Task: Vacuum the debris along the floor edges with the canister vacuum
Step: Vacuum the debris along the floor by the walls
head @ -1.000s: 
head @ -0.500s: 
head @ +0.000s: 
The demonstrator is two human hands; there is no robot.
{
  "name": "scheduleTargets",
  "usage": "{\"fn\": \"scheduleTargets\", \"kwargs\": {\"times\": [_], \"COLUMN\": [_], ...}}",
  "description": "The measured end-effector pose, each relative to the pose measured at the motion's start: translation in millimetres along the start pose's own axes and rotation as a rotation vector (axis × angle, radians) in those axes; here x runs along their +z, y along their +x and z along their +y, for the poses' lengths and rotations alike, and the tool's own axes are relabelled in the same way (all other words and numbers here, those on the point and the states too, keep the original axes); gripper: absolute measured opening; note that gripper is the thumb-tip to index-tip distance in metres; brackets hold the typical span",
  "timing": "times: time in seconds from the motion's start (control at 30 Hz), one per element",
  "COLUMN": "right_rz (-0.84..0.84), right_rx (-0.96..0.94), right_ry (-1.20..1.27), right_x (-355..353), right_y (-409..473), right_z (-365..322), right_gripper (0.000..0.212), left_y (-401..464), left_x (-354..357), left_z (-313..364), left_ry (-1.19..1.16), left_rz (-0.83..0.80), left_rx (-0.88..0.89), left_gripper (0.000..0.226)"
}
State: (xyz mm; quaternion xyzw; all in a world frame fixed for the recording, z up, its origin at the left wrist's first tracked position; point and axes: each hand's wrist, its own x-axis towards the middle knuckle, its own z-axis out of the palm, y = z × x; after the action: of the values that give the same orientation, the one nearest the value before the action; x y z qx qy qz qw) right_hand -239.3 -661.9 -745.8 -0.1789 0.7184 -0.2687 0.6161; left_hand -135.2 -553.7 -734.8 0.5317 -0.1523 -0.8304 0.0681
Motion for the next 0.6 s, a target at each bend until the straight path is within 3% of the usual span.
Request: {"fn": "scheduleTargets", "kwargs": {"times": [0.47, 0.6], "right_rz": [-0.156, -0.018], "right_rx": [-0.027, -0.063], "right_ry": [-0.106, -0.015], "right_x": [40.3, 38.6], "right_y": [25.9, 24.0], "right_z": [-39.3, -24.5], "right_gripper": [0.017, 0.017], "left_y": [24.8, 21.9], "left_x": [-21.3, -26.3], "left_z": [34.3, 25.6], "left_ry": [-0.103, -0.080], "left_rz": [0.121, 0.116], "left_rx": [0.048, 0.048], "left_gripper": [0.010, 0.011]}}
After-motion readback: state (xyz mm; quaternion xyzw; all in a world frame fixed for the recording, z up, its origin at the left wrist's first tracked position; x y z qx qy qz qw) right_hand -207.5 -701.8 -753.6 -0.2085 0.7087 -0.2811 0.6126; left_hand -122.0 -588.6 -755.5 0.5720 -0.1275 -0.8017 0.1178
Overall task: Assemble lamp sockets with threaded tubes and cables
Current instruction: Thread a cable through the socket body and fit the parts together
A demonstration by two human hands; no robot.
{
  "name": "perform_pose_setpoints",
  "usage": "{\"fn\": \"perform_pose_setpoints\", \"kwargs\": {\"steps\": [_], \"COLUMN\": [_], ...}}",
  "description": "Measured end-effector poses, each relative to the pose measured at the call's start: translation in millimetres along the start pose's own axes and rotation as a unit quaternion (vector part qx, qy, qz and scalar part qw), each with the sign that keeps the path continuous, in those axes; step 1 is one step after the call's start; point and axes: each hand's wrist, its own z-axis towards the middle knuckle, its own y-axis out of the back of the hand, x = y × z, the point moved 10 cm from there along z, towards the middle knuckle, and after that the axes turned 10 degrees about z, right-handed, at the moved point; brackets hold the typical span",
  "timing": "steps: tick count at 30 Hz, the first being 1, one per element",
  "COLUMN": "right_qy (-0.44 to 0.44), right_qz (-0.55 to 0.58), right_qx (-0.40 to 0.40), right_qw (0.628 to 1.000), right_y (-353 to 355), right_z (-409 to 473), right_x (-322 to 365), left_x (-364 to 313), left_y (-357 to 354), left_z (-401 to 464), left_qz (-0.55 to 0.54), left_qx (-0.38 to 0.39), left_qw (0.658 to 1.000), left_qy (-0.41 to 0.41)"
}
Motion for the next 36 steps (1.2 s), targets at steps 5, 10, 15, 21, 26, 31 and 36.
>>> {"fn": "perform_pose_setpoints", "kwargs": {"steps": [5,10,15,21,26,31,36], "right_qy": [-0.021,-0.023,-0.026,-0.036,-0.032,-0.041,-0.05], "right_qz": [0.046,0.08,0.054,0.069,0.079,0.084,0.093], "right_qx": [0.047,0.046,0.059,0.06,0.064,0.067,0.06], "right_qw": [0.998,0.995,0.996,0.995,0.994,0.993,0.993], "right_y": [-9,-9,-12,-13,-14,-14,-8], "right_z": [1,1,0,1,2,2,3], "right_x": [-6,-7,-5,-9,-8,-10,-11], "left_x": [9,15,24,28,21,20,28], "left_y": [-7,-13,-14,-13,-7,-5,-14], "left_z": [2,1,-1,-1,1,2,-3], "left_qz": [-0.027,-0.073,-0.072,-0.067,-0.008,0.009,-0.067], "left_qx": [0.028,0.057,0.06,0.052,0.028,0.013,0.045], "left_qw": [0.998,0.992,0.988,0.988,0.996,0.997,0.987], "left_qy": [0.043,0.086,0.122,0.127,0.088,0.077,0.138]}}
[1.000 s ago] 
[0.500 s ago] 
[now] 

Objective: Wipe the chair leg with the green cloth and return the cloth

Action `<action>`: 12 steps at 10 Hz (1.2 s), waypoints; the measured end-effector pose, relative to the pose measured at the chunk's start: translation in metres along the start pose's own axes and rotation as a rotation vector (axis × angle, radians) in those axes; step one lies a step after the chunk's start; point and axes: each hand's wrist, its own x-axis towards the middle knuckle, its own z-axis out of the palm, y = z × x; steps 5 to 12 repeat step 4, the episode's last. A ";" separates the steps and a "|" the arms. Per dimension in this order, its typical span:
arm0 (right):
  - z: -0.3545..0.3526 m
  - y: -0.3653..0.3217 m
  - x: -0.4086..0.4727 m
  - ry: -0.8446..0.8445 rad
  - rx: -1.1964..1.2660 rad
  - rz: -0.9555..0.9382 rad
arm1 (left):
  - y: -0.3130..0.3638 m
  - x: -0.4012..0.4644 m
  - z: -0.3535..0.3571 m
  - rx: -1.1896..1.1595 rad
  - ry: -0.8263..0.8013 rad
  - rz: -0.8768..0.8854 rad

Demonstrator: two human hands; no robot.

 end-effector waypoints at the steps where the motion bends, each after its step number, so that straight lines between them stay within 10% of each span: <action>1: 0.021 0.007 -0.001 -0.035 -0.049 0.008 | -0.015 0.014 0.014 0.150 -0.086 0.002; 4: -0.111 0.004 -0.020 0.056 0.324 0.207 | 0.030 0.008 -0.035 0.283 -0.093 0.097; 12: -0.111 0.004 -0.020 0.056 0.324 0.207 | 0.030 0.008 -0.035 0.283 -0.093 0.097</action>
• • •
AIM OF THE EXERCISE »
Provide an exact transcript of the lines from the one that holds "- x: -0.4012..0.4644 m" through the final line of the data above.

ANSWER »
  - x: -0.4012..0.4644 m
  - z: -0.3535..0.3571 m
  - rx: -1.1896..1.1595 rad
  - ry: -0.8263..0.8013 rad
  - rz: -0.8768..0.8854 rad

Demonstrator: two human hands; no robot.

 end-effector waypoints at the steps where the motion bends, each after its step number, so that straight lines between them stay within 10% of each span: <action>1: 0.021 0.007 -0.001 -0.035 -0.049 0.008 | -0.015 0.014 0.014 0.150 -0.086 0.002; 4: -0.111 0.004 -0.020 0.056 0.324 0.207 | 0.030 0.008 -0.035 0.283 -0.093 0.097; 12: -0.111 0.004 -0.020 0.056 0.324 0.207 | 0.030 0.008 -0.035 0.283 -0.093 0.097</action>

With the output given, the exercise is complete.